Assignment — Reproduce the following data exactly, minus any images.
##### Source data
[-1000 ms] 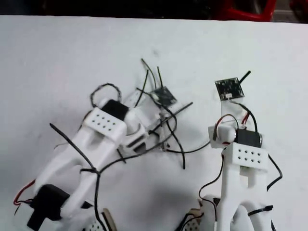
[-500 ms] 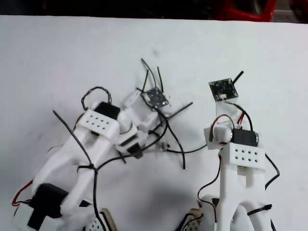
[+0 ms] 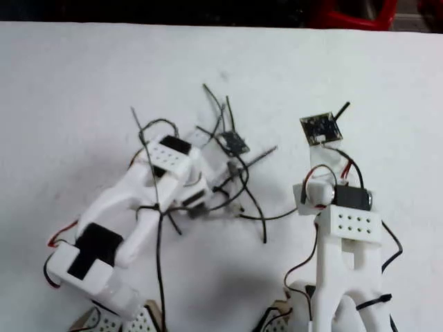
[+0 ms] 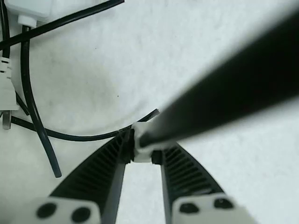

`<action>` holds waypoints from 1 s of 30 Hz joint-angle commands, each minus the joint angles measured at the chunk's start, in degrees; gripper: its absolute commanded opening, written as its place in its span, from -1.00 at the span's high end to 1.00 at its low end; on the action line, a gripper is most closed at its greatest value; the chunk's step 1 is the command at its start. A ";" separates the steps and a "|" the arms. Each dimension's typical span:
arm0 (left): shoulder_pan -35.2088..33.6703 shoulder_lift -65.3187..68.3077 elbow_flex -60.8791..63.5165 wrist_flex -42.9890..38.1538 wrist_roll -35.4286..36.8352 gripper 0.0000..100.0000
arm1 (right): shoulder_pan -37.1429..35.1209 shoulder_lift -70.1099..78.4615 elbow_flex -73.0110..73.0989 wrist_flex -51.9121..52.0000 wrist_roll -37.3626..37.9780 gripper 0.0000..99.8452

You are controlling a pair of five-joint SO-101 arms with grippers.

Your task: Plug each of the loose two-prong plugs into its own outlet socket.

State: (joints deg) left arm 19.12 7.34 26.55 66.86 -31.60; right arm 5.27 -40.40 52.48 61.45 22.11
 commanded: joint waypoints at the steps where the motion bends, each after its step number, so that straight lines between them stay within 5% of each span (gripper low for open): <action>1: 1.01 -3.91 -1.85 2.29 -0.18 0.82 | -0.75 0.04 -3.52 0.31 0.70 0.97; 14: -4.44 -33.19 22.07 -3.25 0.00 0.93 | -0.75 0.04 -3.52 0.31 0.62 0.97; 22: -10.07 -29.93 24.70 -8.00 0.00 0.91 | -3.82 0.04 -3.69 1.71 0.18 0.97; 27: -9.98 -29.49 24.97 -7.91 2.29 0.45 | -8.84 -1.27 -4.57 4.97 0.09 0.97; 30: -12.88 -34.15 24.70 -7.38 6.68 0.34 | -10.42 -4.18 -6.24 7.87 -2.55 0.97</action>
State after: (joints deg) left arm 9.36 -21.41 51.78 59.82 -29.67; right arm -3.34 -41.19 50.64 67.08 21.85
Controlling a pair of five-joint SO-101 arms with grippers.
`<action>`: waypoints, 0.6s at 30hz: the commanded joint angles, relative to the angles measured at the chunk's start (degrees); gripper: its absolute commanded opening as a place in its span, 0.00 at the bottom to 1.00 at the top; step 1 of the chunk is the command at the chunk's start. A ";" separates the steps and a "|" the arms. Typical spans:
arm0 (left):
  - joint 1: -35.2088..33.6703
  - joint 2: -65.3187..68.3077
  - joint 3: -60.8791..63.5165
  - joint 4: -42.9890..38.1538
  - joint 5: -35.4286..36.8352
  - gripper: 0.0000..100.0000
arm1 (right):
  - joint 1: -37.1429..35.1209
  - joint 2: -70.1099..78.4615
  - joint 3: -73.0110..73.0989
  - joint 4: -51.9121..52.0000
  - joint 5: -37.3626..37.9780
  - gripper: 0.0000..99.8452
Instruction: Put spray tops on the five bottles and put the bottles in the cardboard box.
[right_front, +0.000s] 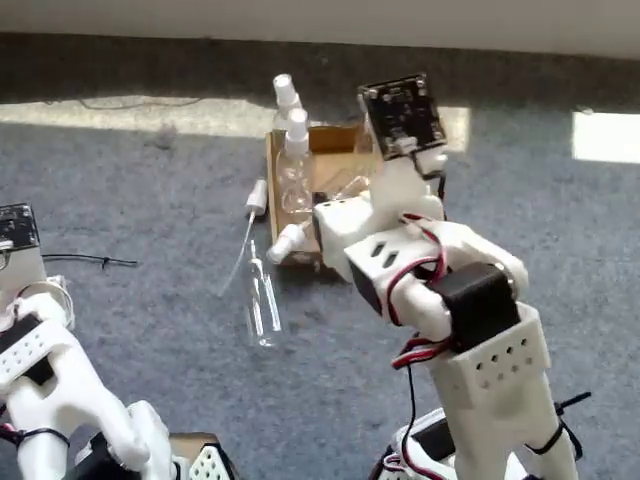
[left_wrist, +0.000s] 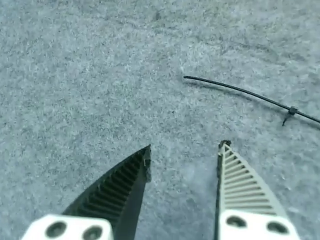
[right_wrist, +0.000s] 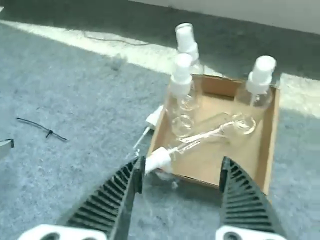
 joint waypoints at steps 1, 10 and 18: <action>0.75 -0.31 1.80 -4.04 -0.35 0.21 | 4.70 -0.57 1.19 3.47 2.02 0.21; 0.75 -0.31 1.98 -4.48 -0.35 0.21 | -10.33 6.64 14.02 0.75 3.16 0.21; 0.40 -0.31 2.07 -4.48 -0.35 0.21 | -25.10 21.49 14.99 -6.55 2.20 0.25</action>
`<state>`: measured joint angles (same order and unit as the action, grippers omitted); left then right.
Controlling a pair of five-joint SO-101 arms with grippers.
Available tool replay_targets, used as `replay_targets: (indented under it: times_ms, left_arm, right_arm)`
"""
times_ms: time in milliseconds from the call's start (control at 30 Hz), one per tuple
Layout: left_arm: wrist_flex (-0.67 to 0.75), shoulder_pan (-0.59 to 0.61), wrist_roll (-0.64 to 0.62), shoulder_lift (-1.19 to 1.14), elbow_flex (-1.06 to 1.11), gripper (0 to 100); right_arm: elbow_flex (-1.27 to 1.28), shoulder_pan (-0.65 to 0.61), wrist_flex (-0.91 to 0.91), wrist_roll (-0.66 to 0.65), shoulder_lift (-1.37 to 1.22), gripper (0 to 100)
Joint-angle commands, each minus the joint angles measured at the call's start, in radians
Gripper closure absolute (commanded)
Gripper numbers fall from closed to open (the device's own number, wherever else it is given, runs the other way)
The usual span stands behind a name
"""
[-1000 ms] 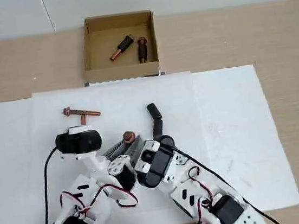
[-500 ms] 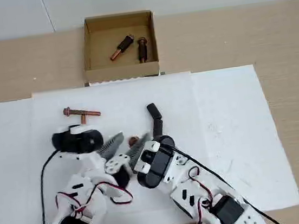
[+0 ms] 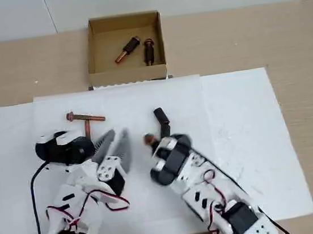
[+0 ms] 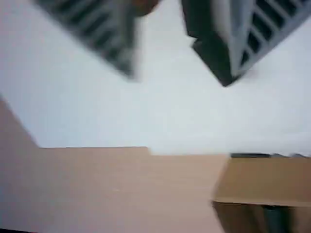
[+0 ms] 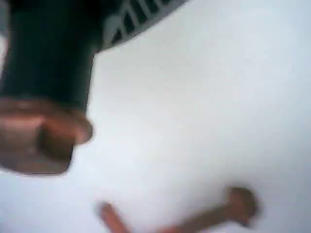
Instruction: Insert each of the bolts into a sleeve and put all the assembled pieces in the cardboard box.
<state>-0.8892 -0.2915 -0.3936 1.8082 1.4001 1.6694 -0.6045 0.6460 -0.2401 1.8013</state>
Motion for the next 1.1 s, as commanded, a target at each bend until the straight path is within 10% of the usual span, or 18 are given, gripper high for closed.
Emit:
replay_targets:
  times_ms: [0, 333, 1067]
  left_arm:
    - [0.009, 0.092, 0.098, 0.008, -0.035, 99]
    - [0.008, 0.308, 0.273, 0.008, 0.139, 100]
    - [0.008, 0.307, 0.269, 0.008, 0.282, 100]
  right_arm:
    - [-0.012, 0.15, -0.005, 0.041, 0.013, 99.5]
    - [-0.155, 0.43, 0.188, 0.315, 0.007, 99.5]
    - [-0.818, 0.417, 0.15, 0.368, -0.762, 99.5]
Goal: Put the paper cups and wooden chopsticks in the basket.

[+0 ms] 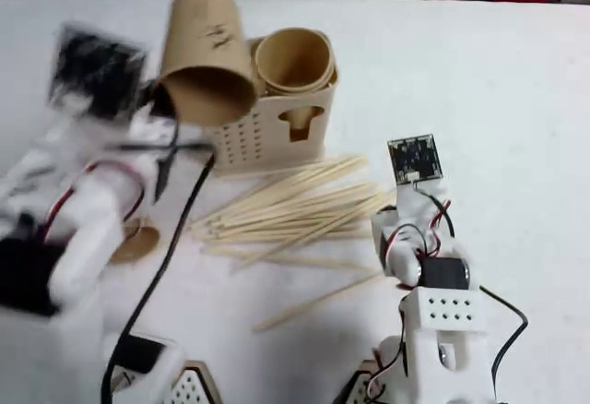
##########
Worked solution —
[-1000 ms] 
[-500 ms] 
[+0 ms] 
[+0 ms] 

`<action>` holds waypoints from 1 s of 30 Hz joint-angle commands, each minus the joint angles measured at the chunk's start, in degrees; gripper: its absolute commanded opening, written as its place in its span, from -1.00 at the span's high end to 1.00 at its low end; on the action line, a gripper is most closed at its greatest value; the chunk's step 1 is the command at its start. A ";" separates the steps and a "|" the arms. Each dimension's typical span:
arm0 (left): shoulder_pan -35.2088..33.6703 shoulder_lift -65.3187..68.3077 elbow_flex -60.8791..63.5165 wrist_flex -42.9890..38.1538 wrist_roll -35.4286..36.8352 gripper 0.0000..100.0000
arm1 (right): shoulder_pan -37.1429..35.1209 shoulder_lift -70.1099..78.4615 elbow_flex -73.0110..73.0989 wrist_flex -51.9121..52.0000 wrist_roll -37.3626..37.9780 gripper 0.0000..99.8452

You are controlling a pair of five-joint SO-101 arms with grippers.

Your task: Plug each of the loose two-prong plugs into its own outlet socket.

State: (joints deg) left arm 19.12 7.34 26.55 66.86 -31.60; right arm 5.27 -40.40 52.48 61.45 22.11
 commanded: joint waypoints at the steps where the motion bends, each after its step number, so that straight lines between them stay within 5% of each span (gripper low for open): <action>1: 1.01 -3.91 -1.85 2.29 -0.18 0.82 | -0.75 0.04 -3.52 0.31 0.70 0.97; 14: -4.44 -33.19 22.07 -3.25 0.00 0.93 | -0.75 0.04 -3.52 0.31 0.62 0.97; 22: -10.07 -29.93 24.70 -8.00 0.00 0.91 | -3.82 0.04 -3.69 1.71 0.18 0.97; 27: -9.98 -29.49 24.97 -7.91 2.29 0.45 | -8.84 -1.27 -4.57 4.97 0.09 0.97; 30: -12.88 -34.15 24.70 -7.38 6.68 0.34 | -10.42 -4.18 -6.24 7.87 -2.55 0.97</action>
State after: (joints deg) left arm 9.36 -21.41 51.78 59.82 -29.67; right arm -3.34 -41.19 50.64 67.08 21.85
Controlling a pair of five-joint SO-101 arms with grippers.
`<action>`: waypoints, 0.6s at 30hz: the commanded joint angles, relative to the angles measured at the chunk's start (degrees); gripper: its absolute commanded opening as a place in its span, 0.00 at the bottom to 1.00 at the top; step 1 of the chunk is the command at the chunk's start. A ";" separates the steps and a "|" the arms. Typical spans:
arm0 (left):
  - joint 1: -35.2088..33.6703
  - joint 2: -65.3187..68.3077
  - joint 3: -60.8791..63.5165
  - joint 4: -42.9890..38.1538
  - joint 5: -35.4286..36.8352
  - gripper: 0.0000..100.0000
arm1 (right):
  - joint 1: -37.1429..35.1209
  - joint 2: -70.1099..78.4615
  - joint 3: -73.0110..73.0989
  - joint 4: -51.9121..52.0000
  - joint 5: -37.3626..37.9780
  - gripper: 0.0000..99.8452
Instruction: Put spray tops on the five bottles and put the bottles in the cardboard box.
[right_front, +0.000s] 
[left_wrist, +0.000s] 
[right_wrist, +0.000s] 
 joint waypoints at steps 1, 10 and 18: <action>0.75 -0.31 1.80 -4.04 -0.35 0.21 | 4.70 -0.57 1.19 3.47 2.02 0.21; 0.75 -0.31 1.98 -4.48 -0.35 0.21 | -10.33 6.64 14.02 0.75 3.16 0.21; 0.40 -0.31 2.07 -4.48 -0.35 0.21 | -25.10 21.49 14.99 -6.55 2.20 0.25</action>
`<state>`: measured joint angles (same order and unit as the action, grippers omitted); left then right.
Controlling a pair of five-joint SO-101 arms with grippers.
Available tool replay_targets, used as `replay_targets: (indented under it: times_ms, left_arm, right_arm)`
"""
times_ms: time in milliseconds from the call's start (control at 30 Hz), one per tuple
Layout: left_arm: wrist_flex (-0.67 to 0.75), shoulder_pan (-0.59 to 0.61), wrist_roll (-0.64 to 0.62), shoulder_lift (-1.19 to 1.14), elbow_flex (-1.06 to 1.11), gripper (0 to 100); right_arm: elbow_flex (-1.27 to 1.28), shoulder_pan (-0.65 to 0.61), wrist_flex (-0.91 to 0.91), wrist_roll (-0.66 to 0.65), shoulder_lift (-1.37 to 1.22), gripper (0 to 100)
Joint-angle commands, each minus the joint angles measured at the call's start, in radians
Gripper closure absolute (commanded)
Gripper numbers fall from closed to open (the device's own number, wherever else it is given, runs the other way)
The usual span stands behind a name
"""
[-1000 ms] 
[-500 ms] 
[+0 ms] 
[+0 ms] 
[+0 ms] 
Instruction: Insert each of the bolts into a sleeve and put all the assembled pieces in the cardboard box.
<state>-0.8892 -0.2915 -0.3936 1.8082 1.4001 1.6694 -0.6045 0.6460 -0.2401 1.8013</state>
Motion for the next 1.1 s, as commanded, a target at each bend until the straight path is within 10% of the usual span, or 18 are given, gripper high for closed.
Emit:
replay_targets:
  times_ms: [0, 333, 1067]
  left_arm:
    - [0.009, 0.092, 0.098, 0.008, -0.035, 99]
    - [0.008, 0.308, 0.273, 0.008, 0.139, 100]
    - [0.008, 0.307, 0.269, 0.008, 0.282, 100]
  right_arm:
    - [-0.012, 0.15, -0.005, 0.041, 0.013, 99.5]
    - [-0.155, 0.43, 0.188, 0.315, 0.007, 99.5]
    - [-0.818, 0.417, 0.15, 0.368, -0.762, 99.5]
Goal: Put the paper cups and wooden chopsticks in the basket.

[+0 ms] 

What this exercise asked for has been supplied.